The result of calling `xtabs`

gives us some numbers that represent joint frequencies. Remember, for the row and column labels, 1 means yes and 0 means no. So to be specific, the output is telling us that, of the 1238 bands in the data set:

- 719 played at neither ACL nor Lollapalooza.
- 81 played at ACL but not Lollapalooza.
- 361 played at Lollapalooza but not ACL.
- 77 played at both ACL and Lollapalooza.

From here, we could actually stop and use use a calculator (or use R *as* a calculator) to work out the relevant joint probability. But as you’ll see, it’s less labor-intensive if we get R to do some of that work for us.

So instead, let’s use `prop.table`

again, to turn those counts into proportions. As with the first example above, we’ll do this using a pipe:

```
xtabs(~acl + lollapalooza, data=aclfest) %>%
prop.table %>%
round(3)
```

```
## lollapalooza
## acl 0 1
## 0 0.581 0.292
## 1 0.065 0.062
```

These numbers now represent **proportions**, not counts. Therefore, all the entries in the table sum to 1, rather than to 1238. So to be specific, the table is telling us that:

- P(not ACL, not Lollapalooza) = 0.581.
- P(not ACL, Lollapalooza) = 0.292
- P(ACL, not Lollapalooza) = 0.065
- P(ACL, Lollapalooza) = 0.062

And this last number, of course, is the answer to the question we set out to answer: P(ACL, Lollapalooza) = 0.062.

### Conditional probabilities

Let turn to our final question: what is P(played ACL | played Lollapalooza)? Or said in English, what is the conditional probability that a band played ACL, given that they played Lollapalooza?

To answer this using the data, we’ll again tabulate the bands by both the `acl`

and `lollapalooza`

variables:

```
xtabs(~acl + lollapalooza, data=aclfest)
```

```
## lollapalooza
## acl 0 1
## 0 719 361
## 1 81 77
```

From this table of counts, it’s fairly straightforward to reason as follows:

- There were 361 + 77 = 438 bands that played at Lollapalooza.
- Of those 438 bands, 77 played at ACL.
Therefore, P(played ACL played Lollapalooza) = 77/438.

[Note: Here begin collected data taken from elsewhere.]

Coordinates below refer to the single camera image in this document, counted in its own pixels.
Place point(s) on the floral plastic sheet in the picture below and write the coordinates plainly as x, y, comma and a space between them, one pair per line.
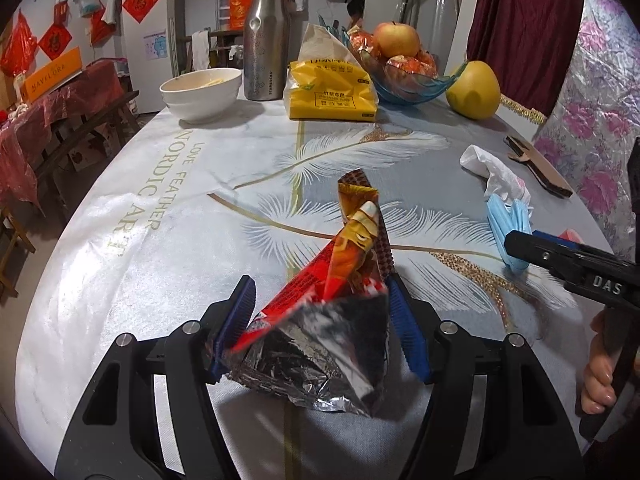
590, 133

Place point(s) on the red plastic bag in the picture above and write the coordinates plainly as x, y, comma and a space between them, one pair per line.
19, 55

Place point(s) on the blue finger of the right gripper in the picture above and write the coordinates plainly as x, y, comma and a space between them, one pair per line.
521, 245
552, 243

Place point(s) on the blue glass fruit bowl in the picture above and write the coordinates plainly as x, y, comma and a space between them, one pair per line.
394, 84

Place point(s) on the orange long box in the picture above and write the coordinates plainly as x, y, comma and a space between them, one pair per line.
52, 75

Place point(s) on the steel thermos bottle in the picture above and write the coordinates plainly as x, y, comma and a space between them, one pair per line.
266, 35

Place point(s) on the red foil snack wrapper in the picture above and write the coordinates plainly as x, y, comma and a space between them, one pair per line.
322, 341

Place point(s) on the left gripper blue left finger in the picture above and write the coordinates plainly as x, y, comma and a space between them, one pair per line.
114, 434

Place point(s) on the person right hand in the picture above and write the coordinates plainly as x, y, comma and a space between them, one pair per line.
597, 391

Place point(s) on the white printed tissue pack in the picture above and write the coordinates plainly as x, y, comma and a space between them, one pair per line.
500, 179

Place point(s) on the white ceramic bowl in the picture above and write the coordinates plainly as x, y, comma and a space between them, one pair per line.
200, 96

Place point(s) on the yellow snack bag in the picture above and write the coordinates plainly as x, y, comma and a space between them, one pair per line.
326, 82

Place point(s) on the wooden chair grey cushion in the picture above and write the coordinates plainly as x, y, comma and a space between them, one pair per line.
15, 244

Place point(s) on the phone in brown case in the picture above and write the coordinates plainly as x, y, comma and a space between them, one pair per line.
526, 154

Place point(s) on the red covered side table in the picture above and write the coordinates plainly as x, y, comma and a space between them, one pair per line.
23, 139

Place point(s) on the yellow pomelo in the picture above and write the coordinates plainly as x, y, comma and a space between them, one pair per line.
476, 93

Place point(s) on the blue face mask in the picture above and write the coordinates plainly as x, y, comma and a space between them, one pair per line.
504, 218

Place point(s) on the red yellow apple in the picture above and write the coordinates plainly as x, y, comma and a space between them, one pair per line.
393, 39

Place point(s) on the feather print tablecloth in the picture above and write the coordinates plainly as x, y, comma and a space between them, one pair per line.
183, 212

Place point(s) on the wooden bench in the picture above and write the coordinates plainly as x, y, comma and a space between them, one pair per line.
116, 114

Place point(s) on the dark red curtain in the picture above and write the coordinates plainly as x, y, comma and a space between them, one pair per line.
528, 44

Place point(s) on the white refrigerator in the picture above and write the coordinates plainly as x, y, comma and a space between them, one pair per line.
147, 26

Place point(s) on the orange gift box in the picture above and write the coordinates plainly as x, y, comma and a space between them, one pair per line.
238, 11

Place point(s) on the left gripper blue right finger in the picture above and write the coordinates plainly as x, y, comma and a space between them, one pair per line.
525, 432

Let’s use R as a calculator to express this as a decimal number:

```
77/438
```

```
## [1] 0.1757991
```

So about 0.176.

### Using `margin`

But as with the previous two examples, it’s much more satisfying to get R to do the work for us. We’ll do this using `prop.table`

again—but this time, with a twist. Pay close attention to the middle line, where we call `prop.table`

:

```
xtabs(~acl + lollapalooza, data=aclfest) %>%
prop.table(margin=2) %>%
round(3)
```

```
## lollapalooza
## acl 0 1
## 0 0.899 0.824
## 1 0.101 0.176
```

Notice how we added `margin=2`

inside parentheses in the `prop.table()`

step. What `margin=2`

does is to tell `prop.table`

that it should calculate proportions **conditional on the second variable** we named, which was `lollapalooza`

. (Hence `margin=2`

; if you wanted to condition on the first variable you named, which here is `acl`

, you’d type `margin=1`

instead.)

So having specified that we want to condition on the `lollapalooza`

variable, now we can read off the relevant conditional probabilities directly from the table—no calculator required. Let’s focus on the `lollapalooza = 1`

column, since this is what we want to condition on (i.e. that a band played Lollapalooza). The numbers in that column tell us that:

P(didn’t play ACL played Lollapalooza) = 0.824 P(played ACL played Lollapalooza) = 0.176

And that second number is precisely the answer we were going for.